You can't make them from scratch, but once you have some you can keep using them indefinitely. They can be ordered via the Internet, but try what I did and just ask around. Over time, the grains increase in number, making it easy to pass some on to a friend. Added to milk, the culture forms in your home's ambient temperature. They work great for me in a jar on my kitchen counter.

It's also easy to make as much or as little as I need. Each morning, I put the grains into a soap-and-water clean jar and add milk right out of the refrigerator (I use non-fat milk. I've also read that it will work with non-dairy milks, such as soy or nut, but haven't tried it), and put a lid on it. A couple of times during the day, if I think about it, I'll give the jar a little swirl, but try not to get any of the culture on the metal lid. By evening, the culture has thickened to the consistency of store-bought buttermilk, and the grains have risen to the top.

It could be used then, but right now I've been letting it continue to culture overnight (in the summertime, when it's hotter in the house, 8-12 hours will probably be long enough). By the next morning, a bit of whey might start to separate from the culture at the bottom. It's now more the consistency of paint - thick enough to support a plastic straw. You're supposed to avoid contact with metal for the best taste, so I stir up the kefir with a clean plastic straw or spoon, and then strain out the grains.

I have a nylon tea strainer, designed to fit inside a teapot, that just fits inside the opening on a wide-mouth canning band. It takes only a few minutes of stirring and pouring into the strainer to end up with the fresh kefir in a quart jar, the kefir grains in the strainer. Some sources have said to rinse the grains each time, others say it's not necessary. If I were on city water that contained chlorine or fluoride I might not rinse mine. But we're on a well with good water so I rinse the grains a bit in the strainer under cool running water.

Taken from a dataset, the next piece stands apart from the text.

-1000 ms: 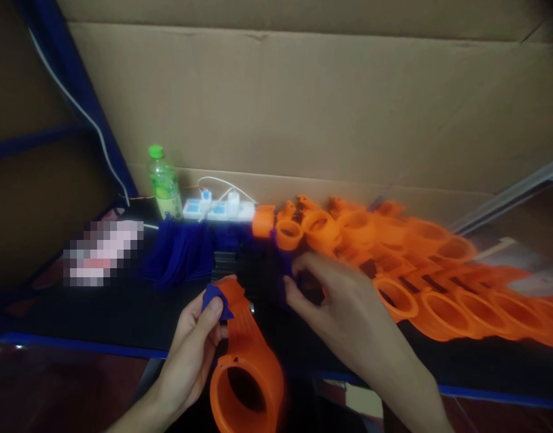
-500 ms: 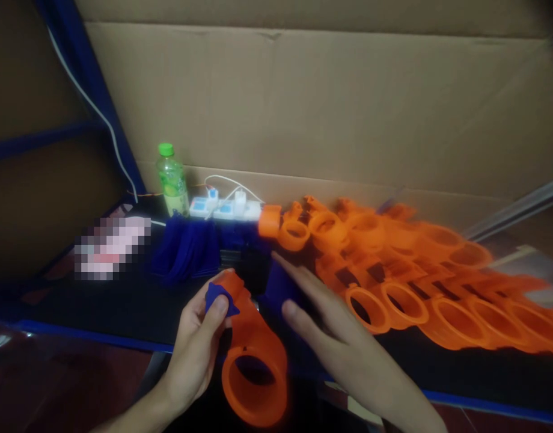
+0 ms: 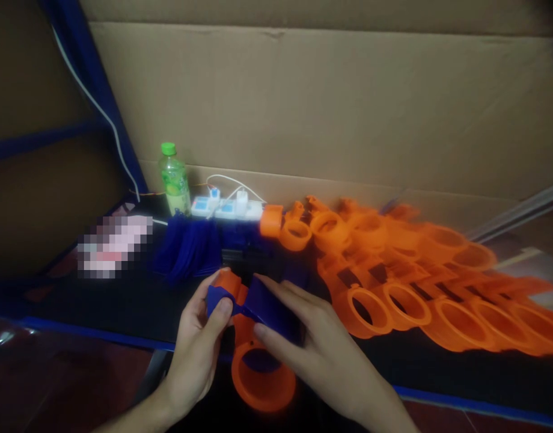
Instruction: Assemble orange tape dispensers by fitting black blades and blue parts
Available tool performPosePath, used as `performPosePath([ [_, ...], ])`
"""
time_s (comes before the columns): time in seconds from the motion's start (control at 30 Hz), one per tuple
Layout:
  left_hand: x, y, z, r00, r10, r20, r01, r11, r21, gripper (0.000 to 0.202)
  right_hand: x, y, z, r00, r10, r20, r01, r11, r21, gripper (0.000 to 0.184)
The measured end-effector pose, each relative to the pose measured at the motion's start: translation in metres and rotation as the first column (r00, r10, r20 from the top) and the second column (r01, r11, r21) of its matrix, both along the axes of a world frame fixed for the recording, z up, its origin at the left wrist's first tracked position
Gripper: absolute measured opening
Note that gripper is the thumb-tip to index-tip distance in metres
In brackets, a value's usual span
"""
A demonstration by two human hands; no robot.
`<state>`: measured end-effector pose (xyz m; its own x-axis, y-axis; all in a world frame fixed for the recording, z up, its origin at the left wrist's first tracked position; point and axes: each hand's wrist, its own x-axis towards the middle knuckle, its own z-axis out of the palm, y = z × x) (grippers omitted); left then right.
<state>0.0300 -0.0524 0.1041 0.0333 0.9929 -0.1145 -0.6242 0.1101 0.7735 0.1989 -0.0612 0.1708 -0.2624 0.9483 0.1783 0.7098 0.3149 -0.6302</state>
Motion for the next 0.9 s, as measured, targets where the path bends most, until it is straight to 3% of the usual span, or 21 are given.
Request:
performPosePath([
  [0.4, 0.000, -0.002, -0.002, 0.999, -0.032, -0.025, 0.032, 0.999, 0.008, 0.047, -0.001, 0.002, -0.004, 1.000, 0.029, -0.004, -0.029, 0.995, -0.097, 0.047],
  [0.57, -0.004, -0.008, -0.004, 0.994, -0.069, -0.084, 0.074, 0.996, 0.052, 0.056, 0.001, -0.006, -0.004, 1.000, 0.010, 0.024, -0.007, 0.994, -0.111, 0.057],
  [0.63, -0.007, -0.009, -0.003, 0.992, -0.084, -0.099, 0.093, 0.992, 0.082, 0.057, 0.002, -0.008, -0.007, 1.000, 0.003, -0.025, -0.006, 0.994, -0.113, 0.057],
  [0.7, -0.008, -0.010, -0.003, 0.989, -0.090, -0.121, 0.105, 0.988, 0.116, 0.060, 0.003, -0.007, -0.011, 0.991, 0.007, -0.130, -0.024, 0.991, -0.131, 0.044],
  [0.77, -0.007, -0.011, -0.002, 0.984, -0.086, -0.157, 0.108, 0.985, 0.136, 0.065, 0.002, -0.004, -0.016, 0.969, 0.000, -0.248, -0.038, 0.989, -0.146, 0.031],
  [0.9, -0.006, -0.010, -0.002, 0.976, -0.075, -0.205, 0.112, 0.979, 0.172, 0.070, -0.001, 0.002, -0.027, 0.904, -0.030, -0.427, -0.057, 0.981, -0.188, 0.023],
])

Dumped into a clean jar, I either start the process again for the next day, or the grains will keep, covered with a bit of milk or cream and stored in a covered jar in the refrigerator (the woman I got them from had kept them for a couple of months that way, and they revived, no problem).

I like refrigerating the kefir then, later mixing it 50/50 with any kind of juice, making a flavored beverage just like the ones you buy in the little plastic bottles, for an afternoon snack. In the blender with frozen fruit, it makes a great smoothie. I've used it as a substitute for buttermilk in baking recipes, and drizzled it plain over granola and fruit. Plain, it's a bit sweeter than yogurt - not quite as tangy. Left to culture as long as I let it, the texture can feel a bit "ropey" in your mouth to just drink right out of the jar. It's not as solid as yogurt, and won't form much "cheese" if left to drain. But it's sooooo easy, and good - I'm definitely happy with this discovery.